Ber­ger, who served in the Navy in Vi­et­nam, la­ments that ex­pand­ing the en­roll­ment eli­gib­il­ity does noth­ing for Vi­et­nam vet­er­ans. But he ad­ded that the ex­ten­sion “would have made a world of dif­fer­ence” for vet­er­ans dir­ectly after the war, when sui­cide rates first tend to spike.

Ber­ger cred­ited the re­cent shoot­ings on mil­it­ary bases for be­ing “one of the things that has pro­pelled the men­tal-health is­sue “¦ to the fore­front,” but he ad­ded that the Vi­et­nam Vet­er­ans of Amer­ica has been “deal­ing with men­tal-health is­sues for a long time.”

The VA es­tim­ates that 30 per­cent of Vi­et­nam vet­er­ans suf­fer from posttrau­mat­ic-stress dis­order, com­pared with 11 to 20 per­cent of Ir­aq and Afgh­anistan vet­er­ans.

Many Vi­et­nam vet­er­ans suffered an es­pe­cially dif­fi­cult trans­ition back in­to ci­vil­ian life due to the wide­spread protests against the war. Even now, when search­ing “Why are Vi­et­nam Vet­er­ans “¦ ” in Google, the first few words that pop up to com­plete the sen­tence are “home­less,” “crazy,” and “hated.”

The stigma at­tached to Vi­et­nam may have made some vet­er­ans re­luct­ant to im­me­di­ately seek the help they needed when they first re­turned from ser­vice, Ber­ger said. “It’s taken a long time for us to over­come that neg­at­ive im­age,” he said.

A study re­leased last year by the VA re­com­mends that the de­part­ment in­crease its sui­cide-pre­ven­tion meas­ures for those who served in Vi­et­nam. VA of­fi­cials es­tim­ate that only one in five vet­er­ans who com­mit sui­cide were en­rolled in VA health care. The VA’s up­dated sui­cide in­form­a­tion earli­er this year showed a de­crease in the sui­cide rate for middle-aged male vet­er­ans who use VA health care, com­pared with an in­crease for the same age group of vet­er­ans who don’t.

Robert Boss­arte, who coau­thored the VA study, said that des­pite ini­tial wor­ries that older vet­er­ans wouldn’t use the Vet­er­ans Crisis Line, the op­pos­ite has proven true.

“The greatest pro­por­tion of callers is in fact middle-aged adults,” he said.

Many aging vet­er­ans face the same is­sues as the gen­er­al pop­u­la­tion in grow­ing older, such as de­clin­ing health and mo­bil­ity, which can fuel feel­ings of loneli­ness and isol­a­tion.
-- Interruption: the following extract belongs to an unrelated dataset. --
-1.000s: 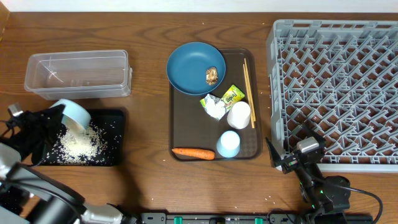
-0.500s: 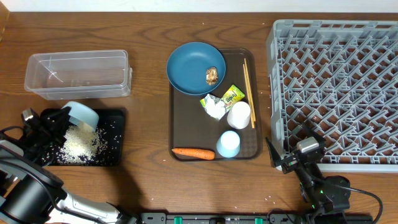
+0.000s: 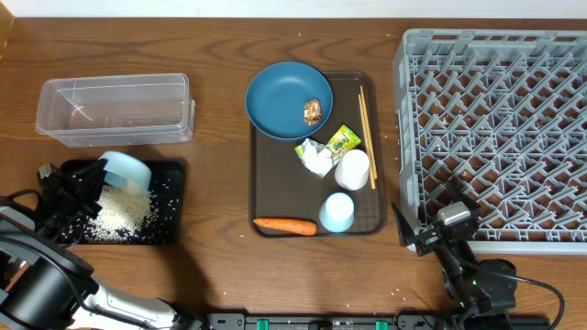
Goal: Sort waste into correct bins and load items into the dishwasher rack
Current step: 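Tilt the rice bowl with the left gripper to pour rice onto the black tray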
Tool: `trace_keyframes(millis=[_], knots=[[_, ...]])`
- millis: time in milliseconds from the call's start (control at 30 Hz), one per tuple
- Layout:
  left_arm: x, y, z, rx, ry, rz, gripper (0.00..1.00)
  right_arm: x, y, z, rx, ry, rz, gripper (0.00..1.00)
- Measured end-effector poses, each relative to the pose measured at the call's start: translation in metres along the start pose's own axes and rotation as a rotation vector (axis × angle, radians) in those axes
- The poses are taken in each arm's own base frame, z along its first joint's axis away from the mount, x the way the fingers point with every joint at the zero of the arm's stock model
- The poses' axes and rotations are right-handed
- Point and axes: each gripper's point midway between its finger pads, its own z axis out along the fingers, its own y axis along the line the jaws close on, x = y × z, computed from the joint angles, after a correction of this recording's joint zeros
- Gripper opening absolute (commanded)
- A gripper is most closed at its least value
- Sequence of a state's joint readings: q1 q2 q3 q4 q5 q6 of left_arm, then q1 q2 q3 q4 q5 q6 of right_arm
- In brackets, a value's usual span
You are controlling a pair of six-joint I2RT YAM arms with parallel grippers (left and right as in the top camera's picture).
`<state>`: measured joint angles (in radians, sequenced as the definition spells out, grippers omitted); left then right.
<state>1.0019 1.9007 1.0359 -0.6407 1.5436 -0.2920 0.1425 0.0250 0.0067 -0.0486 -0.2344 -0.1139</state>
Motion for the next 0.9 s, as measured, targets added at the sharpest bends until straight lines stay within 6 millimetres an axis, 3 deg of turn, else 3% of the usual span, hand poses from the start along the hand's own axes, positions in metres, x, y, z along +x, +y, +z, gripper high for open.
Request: trace_keyframes(millis=[433,900], knots=[[0.0015,0.0017,-0.0052,0.008,-0.012,-0.051,0.06,-0.0002,0.0,0.0,0.0,0.0,0.0,0.99],[-0.0057,0.0005,-0.0057,0.011,-0.02,0.019,0.06,-0.0001,0.0001,0.0,0.0,0.0,0.0,0.99]])
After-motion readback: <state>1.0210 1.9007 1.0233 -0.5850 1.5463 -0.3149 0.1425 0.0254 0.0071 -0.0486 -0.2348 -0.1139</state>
Older people also tend to suf­fer from more chron­ic pain, es­pe­cially if they have en­dured a war wound.

But for vet­er­ans, men­tal health — in­clud­ing PTSD — is also a key factor.
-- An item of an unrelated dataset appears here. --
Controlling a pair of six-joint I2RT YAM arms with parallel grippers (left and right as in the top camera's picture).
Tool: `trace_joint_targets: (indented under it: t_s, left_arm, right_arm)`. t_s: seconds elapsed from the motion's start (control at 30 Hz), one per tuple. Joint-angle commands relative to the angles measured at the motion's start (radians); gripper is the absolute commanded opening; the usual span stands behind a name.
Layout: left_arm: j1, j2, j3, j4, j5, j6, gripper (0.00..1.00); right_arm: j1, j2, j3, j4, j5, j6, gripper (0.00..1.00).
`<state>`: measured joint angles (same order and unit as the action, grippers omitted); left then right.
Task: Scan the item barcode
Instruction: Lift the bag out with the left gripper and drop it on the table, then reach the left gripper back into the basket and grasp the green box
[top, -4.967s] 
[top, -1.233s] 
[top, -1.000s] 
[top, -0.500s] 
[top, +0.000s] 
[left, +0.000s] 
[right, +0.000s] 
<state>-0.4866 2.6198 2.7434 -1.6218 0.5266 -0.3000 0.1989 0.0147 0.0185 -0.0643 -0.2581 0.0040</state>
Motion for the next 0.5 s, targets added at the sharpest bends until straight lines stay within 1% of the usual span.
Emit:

“We know that psy­chi­at­ric dis­orders play a very large role,” Boss­arte said.

Walsh’s bill does try to tackle PTSD with a pro­vi­sion that would force the Pentagon to reex­am­ine troops who were dis­charged for PTSD-re­lated be­ha­vi­ors, which can in­clude night­mares, flash­backs, changes in per­son­al­ity, sleep­ing dis­orders, and sui­cid­al thoughts.

For now, Ber­ger is re­serving his opin­ion on the le­gis­la­tion, but he stressed that “the dev­il is in the de­tails.”

“Or­der­ing the VA to do something doesn’t mean it’s go­ing to get done the prop­er way,” he said. “Just say­ing ‘They should do this’ and ‘They should do that’ doesn’t mean they’re go­ing to do it.”